Apple’s Self-Driving Electrical Automotive Mission Is Formally Lifeless

It turns out that making a car, especially one that can drive itself, is very difficult.

Apple has finally pulled the plug on its self-driving EV after more than a decade of work, according to a report published by Bloomberg on Tuesday. The news ends what was shaping up to be the biggest project in the company’s history.

The announcement was made Tuesday by COO Jeff Williams and Kevin Lynch, a VP on the project, sources with knowledge of the situation told the news wire. It is said to have come as a shock to much of the nearly 2,000-member team. The executives told staff that once work on the car has been wound down, some employees will be shifted to generative AI projects. It’s unclear what will happen to the rest staff, which includes hardware engineers and auto designers, but some layoffs are expected.

Apple did not immediately respond to a request for comment from Robb Report.

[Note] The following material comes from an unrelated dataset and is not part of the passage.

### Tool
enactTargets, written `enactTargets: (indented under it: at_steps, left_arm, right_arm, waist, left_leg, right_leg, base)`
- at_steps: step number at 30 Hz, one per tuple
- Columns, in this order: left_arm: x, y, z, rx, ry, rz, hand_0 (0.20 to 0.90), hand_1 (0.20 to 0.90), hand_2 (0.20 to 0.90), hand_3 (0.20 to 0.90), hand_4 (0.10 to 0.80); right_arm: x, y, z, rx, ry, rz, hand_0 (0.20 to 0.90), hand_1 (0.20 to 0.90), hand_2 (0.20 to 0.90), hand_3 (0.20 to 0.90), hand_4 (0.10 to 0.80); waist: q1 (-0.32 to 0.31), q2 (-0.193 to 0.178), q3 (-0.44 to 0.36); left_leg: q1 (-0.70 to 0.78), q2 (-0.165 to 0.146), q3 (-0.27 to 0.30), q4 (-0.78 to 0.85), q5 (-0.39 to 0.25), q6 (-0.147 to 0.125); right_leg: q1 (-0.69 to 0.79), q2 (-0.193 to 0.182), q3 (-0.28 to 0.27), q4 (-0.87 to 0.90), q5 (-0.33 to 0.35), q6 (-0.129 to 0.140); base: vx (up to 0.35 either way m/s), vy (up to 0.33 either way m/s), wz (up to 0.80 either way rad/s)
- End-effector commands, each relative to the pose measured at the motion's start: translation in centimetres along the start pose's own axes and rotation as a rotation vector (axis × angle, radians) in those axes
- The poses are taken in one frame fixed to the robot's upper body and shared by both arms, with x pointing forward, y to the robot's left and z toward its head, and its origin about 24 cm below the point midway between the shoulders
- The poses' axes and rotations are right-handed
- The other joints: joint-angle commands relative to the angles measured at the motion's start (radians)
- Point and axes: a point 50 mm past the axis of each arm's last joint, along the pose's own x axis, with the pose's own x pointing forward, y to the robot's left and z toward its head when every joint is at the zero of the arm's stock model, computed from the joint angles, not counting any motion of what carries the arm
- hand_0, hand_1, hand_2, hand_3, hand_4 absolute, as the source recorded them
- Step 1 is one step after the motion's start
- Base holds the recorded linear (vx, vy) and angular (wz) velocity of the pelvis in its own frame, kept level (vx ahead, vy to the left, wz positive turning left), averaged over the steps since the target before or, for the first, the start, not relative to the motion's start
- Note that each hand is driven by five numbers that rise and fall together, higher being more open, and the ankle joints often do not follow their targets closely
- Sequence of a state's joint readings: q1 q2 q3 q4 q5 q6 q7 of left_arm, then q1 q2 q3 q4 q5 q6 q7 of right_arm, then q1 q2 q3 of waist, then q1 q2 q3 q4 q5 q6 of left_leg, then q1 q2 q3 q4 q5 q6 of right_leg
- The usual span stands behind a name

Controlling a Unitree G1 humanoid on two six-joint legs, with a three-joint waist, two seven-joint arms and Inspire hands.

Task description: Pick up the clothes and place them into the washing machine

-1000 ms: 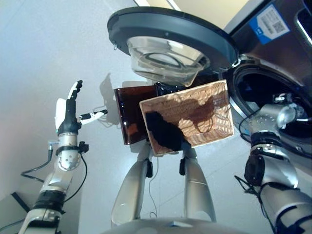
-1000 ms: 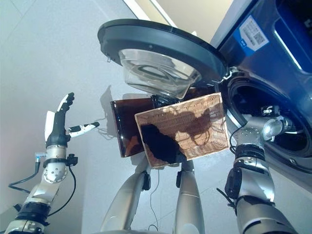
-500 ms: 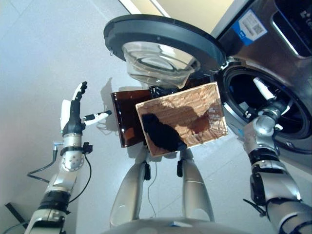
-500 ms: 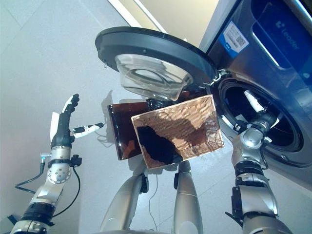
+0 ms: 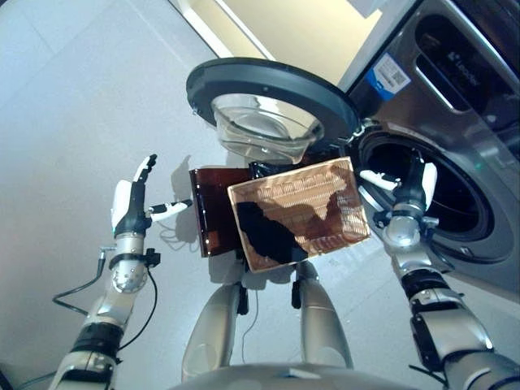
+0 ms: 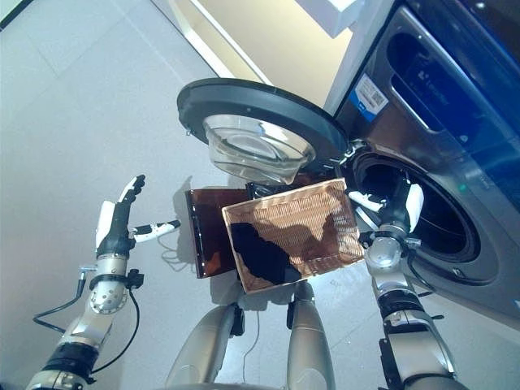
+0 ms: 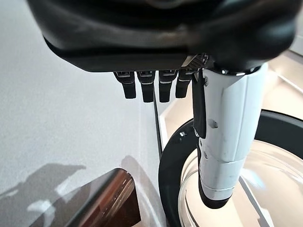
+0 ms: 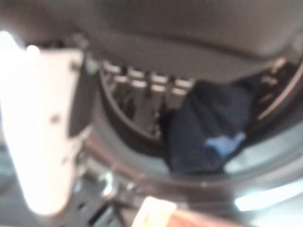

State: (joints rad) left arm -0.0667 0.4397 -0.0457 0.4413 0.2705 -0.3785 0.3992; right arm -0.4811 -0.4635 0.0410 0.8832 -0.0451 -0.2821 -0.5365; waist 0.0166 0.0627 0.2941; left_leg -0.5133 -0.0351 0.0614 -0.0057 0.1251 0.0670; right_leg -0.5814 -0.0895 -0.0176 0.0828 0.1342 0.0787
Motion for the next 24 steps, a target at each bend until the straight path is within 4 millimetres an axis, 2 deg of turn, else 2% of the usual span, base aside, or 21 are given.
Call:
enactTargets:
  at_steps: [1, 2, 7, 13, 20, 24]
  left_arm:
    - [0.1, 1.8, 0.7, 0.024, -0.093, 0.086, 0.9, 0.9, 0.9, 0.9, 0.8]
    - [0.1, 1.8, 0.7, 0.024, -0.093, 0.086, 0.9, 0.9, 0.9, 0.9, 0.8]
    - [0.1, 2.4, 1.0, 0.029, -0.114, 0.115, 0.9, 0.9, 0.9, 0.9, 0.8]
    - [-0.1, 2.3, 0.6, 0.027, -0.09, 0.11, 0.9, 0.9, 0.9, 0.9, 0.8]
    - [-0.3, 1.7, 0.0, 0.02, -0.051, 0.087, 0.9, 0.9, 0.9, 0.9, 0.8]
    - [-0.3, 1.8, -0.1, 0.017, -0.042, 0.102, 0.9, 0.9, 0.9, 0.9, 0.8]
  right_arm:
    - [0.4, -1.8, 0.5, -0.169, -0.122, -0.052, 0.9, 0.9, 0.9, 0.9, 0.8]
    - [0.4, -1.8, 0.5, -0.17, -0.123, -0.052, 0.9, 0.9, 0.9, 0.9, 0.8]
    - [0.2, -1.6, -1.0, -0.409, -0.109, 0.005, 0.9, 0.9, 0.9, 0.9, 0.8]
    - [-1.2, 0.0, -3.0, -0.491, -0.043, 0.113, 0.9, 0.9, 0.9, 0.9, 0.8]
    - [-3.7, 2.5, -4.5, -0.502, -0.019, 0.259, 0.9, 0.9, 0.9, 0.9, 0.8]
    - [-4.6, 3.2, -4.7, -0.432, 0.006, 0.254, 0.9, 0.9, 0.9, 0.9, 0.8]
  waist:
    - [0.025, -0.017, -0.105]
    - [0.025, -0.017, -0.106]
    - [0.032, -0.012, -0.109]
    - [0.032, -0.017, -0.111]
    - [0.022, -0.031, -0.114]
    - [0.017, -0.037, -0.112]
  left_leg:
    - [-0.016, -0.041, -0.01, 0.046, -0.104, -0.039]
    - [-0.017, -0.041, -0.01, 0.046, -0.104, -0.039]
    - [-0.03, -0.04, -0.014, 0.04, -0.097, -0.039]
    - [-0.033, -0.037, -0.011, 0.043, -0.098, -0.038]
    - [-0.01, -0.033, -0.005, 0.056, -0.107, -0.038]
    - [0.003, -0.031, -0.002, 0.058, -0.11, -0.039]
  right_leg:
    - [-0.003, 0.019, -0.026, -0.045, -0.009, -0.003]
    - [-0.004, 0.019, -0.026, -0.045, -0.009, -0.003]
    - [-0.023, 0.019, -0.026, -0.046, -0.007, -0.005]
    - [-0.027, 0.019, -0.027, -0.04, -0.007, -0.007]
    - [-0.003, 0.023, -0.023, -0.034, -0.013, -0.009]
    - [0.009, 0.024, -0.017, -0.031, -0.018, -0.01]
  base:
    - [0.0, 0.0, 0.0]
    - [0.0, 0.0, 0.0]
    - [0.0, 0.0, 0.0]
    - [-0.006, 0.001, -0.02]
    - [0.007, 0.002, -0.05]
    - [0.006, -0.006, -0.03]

As shocked as the team may have been, the news won’t be nearly as surprising to anyone who’s paid attention to Apple’s efforts to build a self-driving car. Although next to no concrete information was ever made available, Apple is believed to have spent more than 10 years working on—and poured a sizeable amount of resources into—Project Titan, as it’s rumored to have been called. Despite this, the vehicle’s expected debut has been pushed back multiple times. As recently as 2022, there was a belief that the self-driving car would be ready to debut in 2026.

Earlier this year, it became clear that the timeline was overly ambitious. In January, Bloomberg again reported that the vehicle’s arrival was being pushed back to 2028. That wasn’t the only bad news, though. Its self-driving capabilities were also being scaled back. Although Apple had initially wanted to release a vehicle that could fully operate itself under any circumstance (Level 5 autonomy), it was now focused on delivering some driver-assistance features (Level 2+), like those already found on EVs made by Tesla, Mercedes-Benz, and other automakers.

Building a self-driving car was always going to be a major undertaking for Apple. The $2.79 trillion company is said to have wanted to enter an entirely new industry as a way of rejuvenating sales. It will now have to find another way to do this. Regardless, investors don’t appear to have been put out by the project’s cancellation. Apple’s share price rose by 1 percent in the immediate wake of Tuesday’s news.